- _How to complete this task_
Print only the lines below, from the very first to the one containing "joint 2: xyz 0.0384", exactly as they stand. Do not print pictures.
========================
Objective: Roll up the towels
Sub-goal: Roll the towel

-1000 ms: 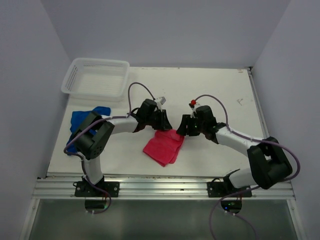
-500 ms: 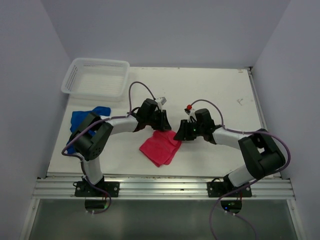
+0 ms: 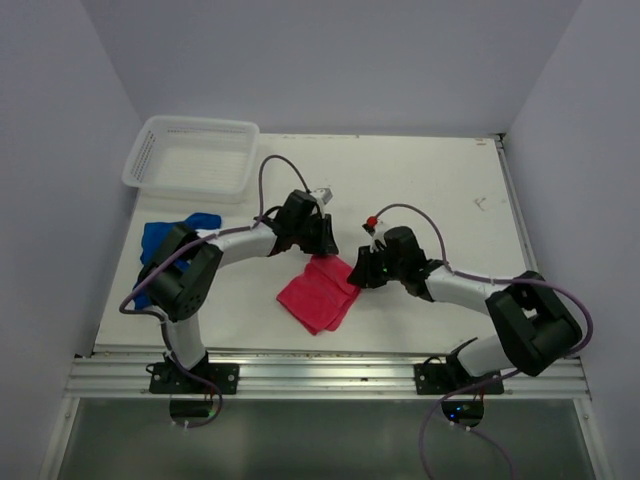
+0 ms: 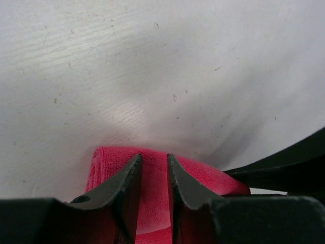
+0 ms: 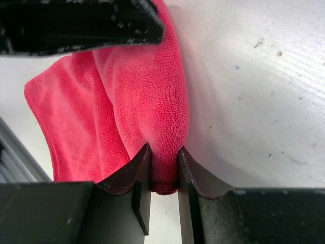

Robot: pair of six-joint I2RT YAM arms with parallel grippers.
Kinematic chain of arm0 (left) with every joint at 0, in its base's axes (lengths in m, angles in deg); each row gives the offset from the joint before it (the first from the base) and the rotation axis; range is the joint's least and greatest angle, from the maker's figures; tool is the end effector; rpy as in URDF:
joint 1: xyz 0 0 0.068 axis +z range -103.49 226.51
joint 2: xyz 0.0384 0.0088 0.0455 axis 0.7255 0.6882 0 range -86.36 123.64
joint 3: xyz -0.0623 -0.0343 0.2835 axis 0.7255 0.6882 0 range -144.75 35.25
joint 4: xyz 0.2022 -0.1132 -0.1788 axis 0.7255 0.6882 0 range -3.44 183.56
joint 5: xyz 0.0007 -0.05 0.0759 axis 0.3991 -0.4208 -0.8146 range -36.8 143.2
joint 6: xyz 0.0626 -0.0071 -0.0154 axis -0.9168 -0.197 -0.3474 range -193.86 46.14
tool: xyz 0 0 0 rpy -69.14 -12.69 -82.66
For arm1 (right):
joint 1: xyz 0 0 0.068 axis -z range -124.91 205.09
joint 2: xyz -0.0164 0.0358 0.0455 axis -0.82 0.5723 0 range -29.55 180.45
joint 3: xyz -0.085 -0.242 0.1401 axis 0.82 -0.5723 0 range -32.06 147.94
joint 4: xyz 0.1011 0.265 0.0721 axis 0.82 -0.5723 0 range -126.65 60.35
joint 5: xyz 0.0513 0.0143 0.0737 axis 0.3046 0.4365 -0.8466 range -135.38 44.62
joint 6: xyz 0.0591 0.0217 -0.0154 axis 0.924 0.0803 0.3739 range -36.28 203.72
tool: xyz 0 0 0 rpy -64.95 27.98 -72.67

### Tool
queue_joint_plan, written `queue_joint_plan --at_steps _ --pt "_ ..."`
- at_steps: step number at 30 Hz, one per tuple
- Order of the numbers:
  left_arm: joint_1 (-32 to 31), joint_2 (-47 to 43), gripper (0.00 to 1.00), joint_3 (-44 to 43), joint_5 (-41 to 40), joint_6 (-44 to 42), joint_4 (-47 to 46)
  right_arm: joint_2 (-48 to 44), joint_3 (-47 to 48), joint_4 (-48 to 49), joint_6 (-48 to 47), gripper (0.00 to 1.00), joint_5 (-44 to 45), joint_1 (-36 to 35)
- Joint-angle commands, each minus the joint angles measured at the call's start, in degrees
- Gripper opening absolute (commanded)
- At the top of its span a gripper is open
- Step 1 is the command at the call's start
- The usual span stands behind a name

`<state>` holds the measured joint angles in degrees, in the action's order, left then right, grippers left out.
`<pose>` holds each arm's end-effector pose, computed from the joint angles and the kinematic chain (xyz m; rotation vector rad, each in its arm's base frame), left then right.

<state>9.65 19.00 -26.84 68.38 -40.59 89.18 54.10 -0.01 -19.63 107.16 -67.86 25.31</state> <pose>0.3316 -0.2652 0.1523 0.2150 2.5164 -0.8621 0.2496 0.1651 0.1350 -0.3466 2.3831 0.9092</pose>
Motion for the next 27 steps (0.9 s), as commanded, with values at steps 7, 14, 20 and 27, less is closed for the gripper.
queue_joint_plan --at_steps 7,14,20,27 --pt "2.8 -3.8 0.31 -3.7 -1.8 -1.0 2.7 -8.9 -2.1 -1.2 -5.0 0.0 29.1 -9.5" --pt "4.1 -4.7 0.31 -6.1 -1.4 -1.2 3.7 -5.4 -3.5 5.7 -8.9 0.0 41.5 -12.9" --pt "5.0 -5.3 0.31 -8.1 -1.6 -1.9 5.4 -5.0 -3.7 8.2 -18.1 0.0 51.7 -21.2" --pt "4.5 -7.4 0.31 -5.5 -1.3 -0.5 3.5 -4.9 -4.1 6.6 -22.5 0.0 60.5 -29.7"
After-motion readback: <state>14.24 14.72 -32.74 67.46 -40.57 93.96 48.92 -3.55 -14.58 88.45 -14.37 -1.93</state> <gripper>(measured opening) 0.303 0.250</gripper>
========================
- _Solution to this problem_
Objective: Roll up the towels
Sub-goal: Roll the towel

-1000 ms: 
-500 ms: 
+0 ms: 
+0 ms: 
+0 ms: 

Robot: pair of six-joint I2RT YAM arms with parallel grippers.
Kinematic chain of arm0 (left) with every joint at 0, in its base's axes (lengths in m, angles in deg); each row gives the offset from the joint before it (the first from the base) and the rotation axis; range is the joint's least and greatest angle, from the maker's figures; tool is the end effector; rpy as in URDF:
joint 1: xyz 0 0 0.068 axis +z range -103.49 226.51
joint 2: xyz 0.0384 0.0088 0.0455 axis 0.7255 0.6882 0 range -86.36 123.64

The exercise requires no additional answer.